What the task asks ->
Identify each line in the records below that contains the word "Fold", and copy it.

Records for this exercise ->
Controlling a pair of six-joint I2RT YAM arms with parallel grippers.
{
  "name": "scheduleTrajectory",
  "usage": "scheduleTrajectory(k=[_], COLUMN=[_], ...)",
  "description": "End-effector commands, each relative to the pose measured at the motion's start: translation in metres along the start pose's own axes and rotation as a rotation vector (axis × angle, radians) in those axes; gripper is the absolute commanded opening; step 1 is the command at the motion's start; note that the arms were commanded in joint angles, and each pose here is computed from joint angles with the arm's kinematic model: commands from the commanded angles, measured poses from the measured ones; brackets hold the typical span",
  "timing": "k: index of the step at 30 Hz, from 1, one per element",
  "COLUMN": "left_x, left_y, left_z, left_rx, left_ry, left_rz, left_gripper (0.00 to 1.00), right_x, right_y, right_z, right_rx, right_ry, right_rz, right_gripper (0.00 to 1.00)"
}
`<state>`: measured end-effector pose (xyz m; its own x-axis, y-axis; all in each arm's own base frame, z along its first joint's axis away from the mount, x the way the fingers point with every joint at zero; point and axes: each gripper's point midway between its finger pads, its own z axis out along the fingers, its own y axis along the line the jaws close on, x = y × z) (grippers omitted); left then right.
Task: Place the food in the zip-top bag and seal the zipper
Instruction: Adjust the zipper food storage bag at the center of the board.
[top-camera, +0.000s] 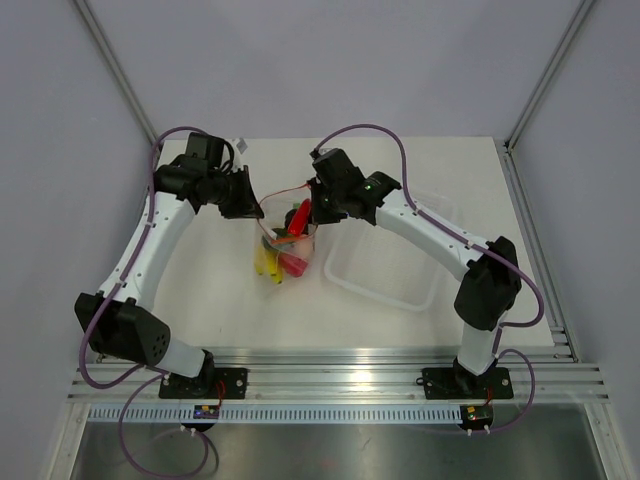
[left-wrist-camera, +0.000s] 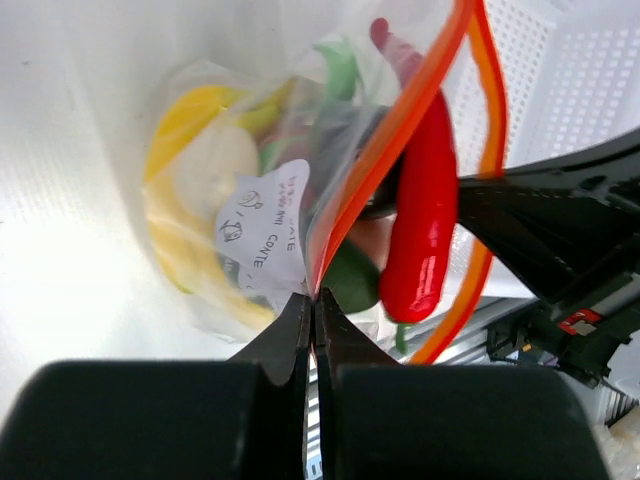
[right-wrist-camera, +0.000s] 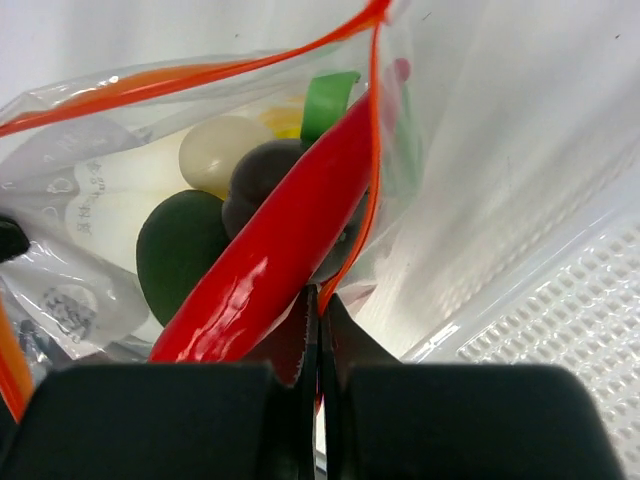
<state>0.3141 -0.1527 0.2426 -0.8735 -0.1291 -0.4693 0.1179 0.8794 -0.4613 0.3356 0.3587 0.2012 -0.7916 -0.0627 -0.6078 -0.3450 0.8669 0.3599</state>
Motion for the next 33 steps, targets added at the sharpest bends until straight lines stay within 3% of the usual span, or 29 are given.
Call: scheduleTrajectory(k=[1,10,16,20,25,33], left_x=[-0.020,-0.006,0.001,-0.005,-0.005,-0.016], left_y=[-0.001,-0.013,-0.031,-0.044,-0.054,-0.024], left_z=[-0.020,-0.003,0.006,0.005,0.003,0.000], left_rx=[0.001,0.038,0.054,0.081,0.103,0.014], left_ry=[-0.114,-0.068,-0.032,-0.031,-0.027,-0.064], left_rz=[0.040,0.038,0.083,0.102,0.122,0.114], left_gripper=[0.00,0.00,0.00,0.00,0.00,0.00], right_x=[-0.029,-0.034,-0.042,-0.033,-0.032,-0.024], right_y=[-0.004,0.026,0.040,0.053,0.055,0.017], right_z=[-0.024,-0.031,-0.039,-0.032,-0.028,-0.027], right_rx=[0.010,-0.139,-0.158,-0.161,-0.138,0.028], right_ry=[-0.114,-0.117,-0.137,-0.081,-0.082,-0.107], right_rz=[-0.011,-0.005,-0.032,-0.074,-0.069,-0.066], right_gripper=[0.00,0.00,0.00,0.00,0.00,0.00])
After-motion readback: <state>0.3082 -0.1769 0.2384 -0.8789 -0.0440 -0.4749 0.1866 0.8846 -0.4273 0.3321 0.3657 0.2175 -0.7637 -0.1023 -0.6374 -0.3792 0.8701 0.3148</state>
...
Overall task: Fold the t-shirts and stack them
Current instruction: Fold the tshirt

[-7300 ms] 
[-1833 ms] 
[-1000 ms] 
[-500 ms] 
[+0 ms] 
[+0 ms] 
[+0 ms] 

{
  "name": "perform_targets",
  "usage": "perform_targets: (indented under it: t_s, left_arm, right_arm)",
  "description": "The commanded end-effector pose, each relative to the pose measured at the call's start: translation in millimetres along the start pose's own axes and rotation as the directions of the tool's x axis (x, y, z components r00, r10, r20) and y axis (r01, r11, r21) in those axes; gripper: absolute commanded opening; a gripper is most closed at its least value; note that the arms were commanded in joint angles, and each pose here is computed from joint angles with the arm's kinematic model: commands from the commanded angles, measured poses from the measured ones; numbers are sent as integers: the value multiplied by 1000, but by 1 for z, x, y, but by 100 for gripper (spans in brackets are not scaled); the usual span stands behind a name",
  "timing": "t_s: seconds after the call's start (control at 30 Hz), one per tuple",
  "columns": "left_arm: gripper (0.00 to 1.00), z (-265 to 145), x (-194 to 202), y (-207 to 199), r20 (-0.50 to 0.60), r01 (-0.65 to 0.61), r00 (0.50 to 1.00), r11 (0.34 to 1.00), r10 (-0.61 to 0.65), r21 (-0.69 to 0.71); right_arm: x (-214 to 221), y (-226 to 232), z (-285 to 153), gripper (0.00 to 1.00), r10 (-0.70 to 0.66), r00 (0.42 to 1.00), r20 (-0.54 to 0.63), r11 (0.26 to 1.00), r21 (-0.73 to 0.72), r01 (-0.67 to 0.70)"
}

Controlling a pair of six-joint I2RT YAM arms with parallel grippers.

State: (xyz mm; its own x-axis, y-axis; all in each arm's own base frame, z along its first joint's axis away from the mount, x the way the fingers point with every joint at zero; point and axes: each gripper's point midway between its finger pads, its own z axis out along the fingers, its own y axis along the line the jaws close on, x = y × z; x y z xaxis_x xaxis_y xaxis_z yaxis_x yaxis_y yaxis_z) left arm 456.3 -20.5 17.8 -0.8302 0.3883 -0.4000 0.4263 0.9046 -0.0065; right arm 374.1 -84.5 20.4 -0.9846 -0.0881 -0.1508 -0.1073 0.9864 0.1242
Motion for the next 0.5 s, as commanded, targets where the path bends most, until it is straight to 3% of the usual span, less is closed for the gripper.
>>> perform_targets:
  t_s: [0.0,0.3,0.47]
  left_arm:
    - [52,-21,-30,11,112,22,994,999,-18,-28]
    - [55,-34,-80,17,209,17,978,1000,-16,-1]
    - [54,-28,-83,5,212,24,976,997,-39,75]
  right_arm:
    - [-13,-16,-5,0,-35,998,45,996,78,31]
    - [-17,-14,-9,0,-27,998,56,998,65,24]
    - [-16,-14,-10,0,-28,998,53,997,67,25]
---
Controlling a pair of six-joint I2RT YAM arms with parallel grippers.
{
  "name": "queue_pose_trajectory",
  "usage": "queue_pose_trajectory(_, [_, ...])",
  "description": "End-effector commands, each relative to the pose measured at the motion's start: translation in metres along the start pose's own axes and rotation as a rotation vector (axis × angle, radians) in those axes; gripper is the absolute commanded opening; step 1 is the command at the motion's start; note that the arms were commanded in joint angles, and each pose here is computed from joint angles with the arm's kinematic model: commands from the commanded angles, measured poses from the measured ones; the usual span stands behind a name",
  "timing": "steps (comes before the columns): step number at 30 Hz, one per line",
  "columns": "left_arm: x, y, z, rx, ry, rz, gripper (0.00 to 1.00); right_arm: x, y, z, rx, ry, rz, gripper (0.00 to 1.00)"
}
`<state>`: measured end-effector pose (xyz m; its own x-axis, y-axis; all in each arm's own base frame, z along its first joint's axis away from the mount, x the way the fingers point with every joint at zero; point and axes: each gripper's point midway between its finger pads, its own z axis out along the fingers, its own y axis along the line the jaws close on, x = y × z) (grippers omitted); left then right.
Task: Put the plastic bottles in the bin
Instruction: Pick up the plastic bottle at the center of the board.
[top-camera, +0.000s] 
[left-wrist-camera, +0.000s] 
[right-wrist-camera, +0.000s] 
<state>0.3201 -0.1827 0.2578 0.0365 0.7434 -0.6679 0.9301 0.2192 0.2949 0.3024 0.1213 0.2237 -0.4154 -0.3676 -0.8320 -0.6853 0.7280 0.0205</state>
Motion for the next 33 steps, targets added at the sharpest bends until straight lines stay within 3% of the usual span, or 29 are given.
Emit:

Final answer ->
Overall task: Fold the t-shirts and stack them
Current instruction: Fold the tshirt

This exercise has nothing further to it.